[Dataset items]
┏━━

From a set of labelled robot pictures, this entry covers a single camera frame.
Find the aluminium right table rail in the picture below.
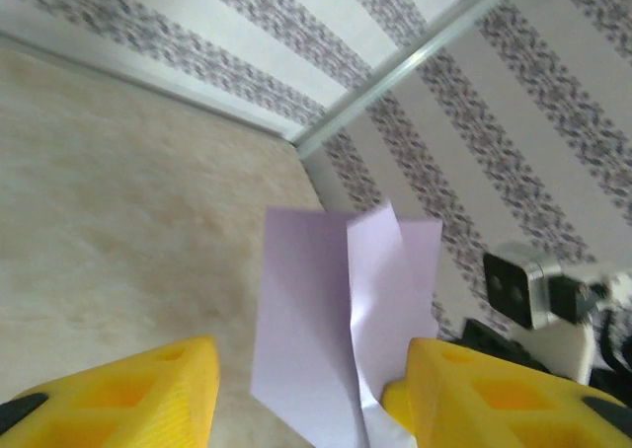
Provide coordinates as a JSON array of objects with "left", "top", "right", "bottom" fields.
[{"left": 295, "top": 149, "right": 347, "bottom": 212}]

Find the aluminium right corner post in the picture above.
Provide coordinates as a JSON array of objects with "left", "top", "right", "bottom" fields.
[{"left": 293, "top": 0, "right": 532, "bottom": 161}]

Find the aluminium back table rail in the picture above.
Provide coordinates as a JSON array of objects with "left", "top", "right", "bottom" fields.
[{"left": 0, "top": 26, "right": 302, "bottom": 153}]

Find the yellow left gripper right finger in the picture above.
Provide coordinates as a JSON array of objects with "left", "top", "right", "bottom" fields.
[{"left": 382, "top": 336, "right": 632, "bottom": 448}]

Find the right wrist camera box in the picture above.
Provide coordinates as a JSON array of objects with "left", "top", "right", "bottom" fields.
[{"left": 482, "top": 240, "right": 564, "bottom": 332}]

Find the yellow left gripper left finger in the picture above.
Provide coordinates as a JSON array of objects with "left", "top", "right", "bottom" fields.
[{"left": 0, "top": 336, "right": 221, "bottom": 448}]

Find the aluminium table rail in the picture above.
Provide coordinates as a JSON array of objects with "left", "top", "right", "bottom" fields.
[
  {"left": 295, "top": 149, "right": 347, "bottom": 212},
  {"left": 0, "top": 26, "right": 302, "bottom": 153}
]

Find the lilac paper sheet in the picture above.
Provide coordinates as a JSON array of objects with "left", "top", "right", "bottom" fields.
[{"left": 250, "top": 198, "right": 444, "bottom": 448}]

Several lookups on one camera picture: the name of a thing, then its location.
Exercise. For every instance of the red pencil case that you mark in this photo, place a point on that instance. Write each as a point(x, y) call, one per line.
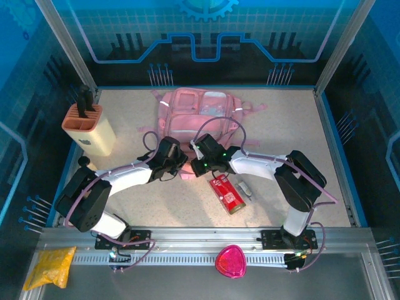
point(229, 197)

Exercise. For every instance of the pink backpack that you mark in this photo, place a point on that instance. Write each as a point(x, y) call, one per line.
point(193, 122)

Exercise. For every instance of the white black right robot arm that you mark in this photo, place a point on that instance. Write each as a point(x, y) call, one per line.
point(253, 162)

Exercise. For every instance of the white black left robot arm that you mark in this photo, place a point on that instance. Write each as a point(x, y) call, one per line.
point(125, 176)

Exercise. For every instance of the clear packaged stationery item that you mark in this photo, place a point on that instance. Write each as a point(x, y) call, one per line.
point(244, 189)

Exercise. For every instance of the cream and orange knife block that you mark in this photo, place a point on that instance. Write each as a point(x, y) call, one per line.
point(93, 134)

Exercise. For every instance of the small bottle with black cap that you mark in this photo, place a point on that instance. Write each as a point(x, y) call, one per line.
point(83, 161)

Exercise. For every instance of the pink triangular dish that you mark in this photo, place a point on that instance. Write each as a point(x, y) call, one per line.
point(230, 262)

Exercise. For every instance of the small LED circuit board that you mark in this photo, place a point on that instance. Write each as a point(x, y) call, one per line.
point(297, 254)
point(112, 254)

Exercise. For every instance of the yellow plastic bag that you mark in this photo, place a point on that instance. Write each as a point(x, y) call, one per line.
point(50, 265)

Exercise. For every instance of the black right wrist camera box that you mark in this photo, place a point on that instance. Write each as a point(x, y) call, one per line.
point(209, 144)

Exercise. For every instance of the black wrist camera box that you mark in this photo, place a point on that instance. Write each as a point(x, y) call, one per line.
point(209, 144)
point(170, 147)

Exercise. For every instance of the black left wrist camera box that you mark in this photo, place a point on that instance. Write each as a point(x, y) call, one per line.
point(170, 147)

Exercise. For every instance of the aluminium front rail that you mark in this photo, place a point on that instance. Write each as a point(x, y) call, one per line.
point(203, 237)

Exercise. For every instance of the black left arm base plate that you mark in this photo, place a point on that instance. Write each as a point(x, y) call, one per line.
point(140, 239)

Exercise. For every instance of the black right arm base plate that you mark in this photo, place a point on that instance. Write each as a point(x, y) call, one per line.
point(272, 239)

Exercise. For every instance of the aluminium frame post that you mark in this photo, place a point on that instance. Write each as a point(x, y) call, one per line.
point(340, 47)
point(67, 47)

┗━━

:: Work to be completed ::
The answer must be the entries above, printed exactly, with no pictures.

:: Written reply ::
From a set of labelled robot pictures, this entry covers a single camera frame.
Find the aluminium right table rail in the picture below.
Provide coordinates as a JSON array of objects with "left", "top", "right", "bottom" fields.
[{"left": 295, "top": 149, "right": 347, "bottom": 212}]

Find the aluminium right corner post in the picture above.
Provide coordinates as a JSON array of objects with "left", "top", "right", "bottom" fields.
[{"left": 293, "top": 0, "right": 532, "bottom": 161}]

Find the aluminium back table rail in the picture above.
Provide coordinates as a JSON array of objects with "left", "top", "right", "bottom" fields.
[{"left": 0, "top": 26, "right": 302, "bottom": 153}]

Find the yellow left gripper right finger in the picture above.
Provide coordinates as a JSON array of objects with "left", "top", "right", "bottom" fields.
[{"left": 382, "top": 336, "right": 632, "bottom": 448}]

Find the right wrist camera box in the picture above.
Provide coordinates as a JSON array of objects with "left", "top", "right", "bottom" fields.
[{"left": 482, "top": 240, "right": 564, "bottom": 332}]

Find the yellow left gripper left finger in the picture above.
Provide coordinates as a JSON array of objects with "left", "top", "right", "bottom" fields.
[{"left": 0, "top": 336, "right": 221, "bottom": 448}]

Find the aluminium table rail in the picture above.
Provide coordinates as a JSON array of objects with "left", "top", "right", "bottom" fields.
[
  {"left": 295, "top": 149, "right": 347, "bottom": 212},
  {"left": 0, "top": 26, "right": 302, "bottom": 153}
]

Find the lilac paper sheet in the picture above.
Provide coordinates as a JSON array of objects with "left", "top", "right", "bottom" fields.
[{"left": 250, "top": 198, "right": 444, "bottom": 448}]

Several lookups on one camera picture: the name of a thing, then its location.
Exercise. For every instance of the red pencil case that you mark in this photo, place a point on that instance. Write each as a point(x, y) call, one per line.
point(229, 197)

Exercise. For every instance of the pink backpack that you mark in this photo, place a point on that instance. Write each as a point(x, y) call, one per line.
point(193, 122)

Exercise. For every instance of the white black right robot arm that you mark in this photo, place a point on that instance. Write each as a point(x, y) call, one per line.
point(253, 162)

Exercise. For every instance of the white black left robot arm that you mark in this photo, place a point on that instance. Write each as a point(x, y) call, one per line.
point(125, 176)

Exercise. For every instance of the clear packaged stationery item that you mark in this photo, place a point on that instance. Write each as a point(x, y) call, one per line.
point(244, 189)

Exercise. For every instance of the cream and orange knife block that you mark in this photo, place a point on that instance. Write each as a point(x, y) call, one per line.
point(93, 134)

Exercise. For every instance of the small bottle with black cap that you mark in this photo, place a point on that instance. Write each as a point(x, y) call, one per line.
point(83, 161)

Exercise. For every instance of the pink triangular dish that you mark in this photo, place a point on that instance. Write each as a point(x, y) call, one per line.
point(230, 262)

Exercise. For every instance of the small LED circuit board that you mark in this photo, place a point on that instance. Write each as a point(x, y) call, one per line.
point(297, 254)
point(112, 254)

Exercise. For every instance of the yellow plastic bag that you mark in this photo, place a point on that instance. Write each as a point(x, y) call, one per line.
point(50, 265)

Exercise. For every instance of the black right wrist camera box that you mark in this photo, place a point on that instance. Write each as a point(x, y) call, one per line.
point(209, 144)

Exercise. For every instance of the black wrist camera box that you mark in this photo, place a point on that instance. Write each as a point(x, y) call, one per line.
point(209, 144)
point(170, 147)

Exercise. For every instance of the black left wrist camera box that you mark in this photo, place a point on that instance. Write each as a point(x, y) call, one per line.
point(170, 147)

Exercise. For every instance of the aluminium front rail that you mark in this photo, place a point on that instance. Write each as a point(x, y) call, one per line.
point(203, 237)

Exercise. For every instance of the black left arm base plate that you mark in this photo, place a point on that instance. Write each as a point(x, y) call, one per line.
point(140, 239)

Exercise. For every instance of the black right arm base plate that you mark in this photo, place a point on that instance. Write each as a point(x, y) call, one per line.
point(272, 239)

Exercise. For every instance of the aluminium frame post that you mark in this photo, place a point on that instance. Write each as a point(x, y) call, one per line.
point(340, 47)
point(67, 47)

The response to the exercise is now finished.